Time to take stock

The news out of Oklahoma is grim.

A huge tornado has ripped through Moore, Okla., a town just south of Oklahoma City. News of the latest twister reminds me of a tour my wife and I took through that very town not long after the previous killer storm blew it apart.

We were visiting with the parents of a former colleague of mine. My former colleague is a native of Moore. His parents still lived there in 1999 when we visited them.

http://en.wikipedia.org/wiki/1999_Bridge_Creek_%E2%80%93_Moore_tornado

We went on a drive through the stricken neighborhoods. Fortunately, our hosts’ home wasn’t damaged by that storm. Incidentally, they’ve since moved out of there and are now living in McKinney, north of Dallas.
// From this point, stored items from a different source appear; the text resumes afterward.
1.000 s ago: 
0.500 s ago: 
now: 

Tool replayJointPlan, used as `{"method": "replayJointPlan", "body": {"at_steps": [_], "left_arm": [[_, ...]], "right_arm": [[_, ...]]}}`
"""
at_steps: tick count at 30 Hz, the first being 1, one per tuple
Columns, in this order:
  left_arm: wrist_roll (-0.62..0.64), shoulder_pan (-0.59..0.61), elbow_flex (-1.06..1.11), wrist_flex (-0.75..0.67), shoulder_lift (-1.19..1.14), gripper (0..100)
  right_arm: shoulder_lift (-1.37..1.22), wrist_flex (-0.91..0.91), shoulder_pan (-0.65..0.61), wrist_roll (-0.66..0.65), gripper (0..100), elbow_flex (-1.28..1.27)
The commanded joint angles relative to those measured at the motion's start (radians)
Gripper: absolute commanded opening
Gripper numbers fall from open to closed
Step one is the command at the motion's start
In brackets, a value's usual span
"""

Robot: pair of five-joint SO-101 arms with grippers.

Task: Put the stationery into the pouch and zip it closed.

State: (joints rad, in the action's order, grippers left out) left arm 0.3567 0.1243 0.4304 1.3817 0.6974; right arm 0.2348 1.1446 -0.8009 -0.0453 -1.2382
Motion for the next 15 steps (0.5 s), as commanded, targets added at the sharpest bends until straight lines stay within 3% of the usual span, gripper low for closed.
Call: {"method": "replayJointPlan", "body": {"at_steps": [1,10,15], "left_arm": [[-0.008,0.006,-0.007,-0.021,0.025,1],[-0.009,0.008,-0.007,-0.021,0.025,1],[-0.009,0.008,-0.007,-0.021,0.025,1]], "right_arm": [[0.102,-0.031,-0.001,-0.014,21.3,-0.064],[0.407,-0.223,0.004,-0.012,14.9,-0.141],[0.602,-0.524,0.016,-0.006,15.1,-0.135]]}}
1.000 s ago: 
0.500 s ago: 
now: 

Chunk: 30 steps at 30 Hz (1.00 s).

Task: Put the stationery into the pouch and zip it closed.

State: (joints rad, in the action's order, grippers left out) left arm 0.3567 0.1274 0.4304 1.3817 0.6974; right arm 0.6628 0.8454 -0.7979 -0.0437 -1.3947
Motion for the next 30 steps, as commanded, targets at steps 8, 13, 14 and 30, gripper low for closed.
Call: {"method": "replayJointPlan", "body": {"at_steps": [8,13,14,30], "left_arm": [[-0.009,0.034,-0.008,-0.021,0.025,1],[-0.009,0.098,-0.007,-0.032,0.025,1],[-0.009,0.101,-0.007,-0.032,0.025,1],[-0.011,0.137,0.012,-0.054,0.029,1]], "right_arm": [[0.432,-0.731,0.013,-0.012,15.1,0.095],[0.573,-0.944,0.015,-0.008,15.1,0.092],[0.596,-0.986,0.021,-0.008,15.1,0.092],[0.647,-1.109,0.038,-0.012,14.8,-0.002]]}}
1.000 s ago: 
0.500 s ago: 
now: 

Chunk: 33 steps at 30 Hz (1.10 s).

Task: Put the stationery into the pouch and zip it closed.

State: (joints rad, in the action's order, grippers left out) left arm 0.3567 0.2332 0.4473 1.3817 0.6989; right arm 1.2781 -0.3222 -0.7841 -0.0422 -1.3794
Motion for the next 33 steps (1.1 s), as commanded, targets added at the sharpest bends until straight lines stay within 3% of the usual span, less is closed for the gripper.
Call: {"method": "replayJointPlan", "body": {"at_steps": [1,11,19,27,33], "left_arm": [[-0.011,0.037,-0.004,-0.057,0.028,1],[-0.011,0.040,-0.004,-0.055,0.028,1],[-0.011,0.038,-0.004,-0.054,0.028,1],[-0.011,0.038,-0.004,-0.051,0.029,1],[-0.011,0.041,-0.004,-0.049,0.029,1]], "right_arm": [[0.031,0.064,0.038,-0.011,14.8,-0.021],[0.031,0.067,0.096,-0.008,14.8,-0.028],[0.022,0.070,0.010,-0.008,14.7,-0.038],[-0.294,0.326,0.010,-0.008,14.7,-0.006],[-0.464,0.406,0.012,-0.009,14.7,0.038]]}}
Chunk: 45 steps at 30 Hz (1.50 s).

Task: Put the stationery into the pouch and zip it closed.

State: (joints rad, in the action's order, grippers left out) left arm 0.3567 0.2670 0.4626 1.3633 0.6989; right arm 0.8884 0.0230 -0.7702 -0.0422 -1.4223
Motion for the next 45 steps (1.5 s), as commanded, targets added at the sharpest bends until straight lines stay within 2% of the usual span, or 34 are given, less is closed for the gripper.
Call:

But the damage of that 1999 storm was incomprehensible. Entire blocks were leveled. Adjacent to them were neighborhoods that remained intact. The Almighty has this strange way of guiding these storms. Go figure.

We were told of how one high school had been evacuated and how the students were forced to attend class in a rival school while their own campus was repaired.

The city eventually repaired itself from that terrible event more than a dozen years ago.

Now this. By all accounts, today’s disaster seems as ghastly as that earlier one.

And all this just highlights the power over which we mere human beings have no control.

We’re left now just to lend a hand when and where we can and, of course, offer prayer to the very God that delivered this horror to Moore.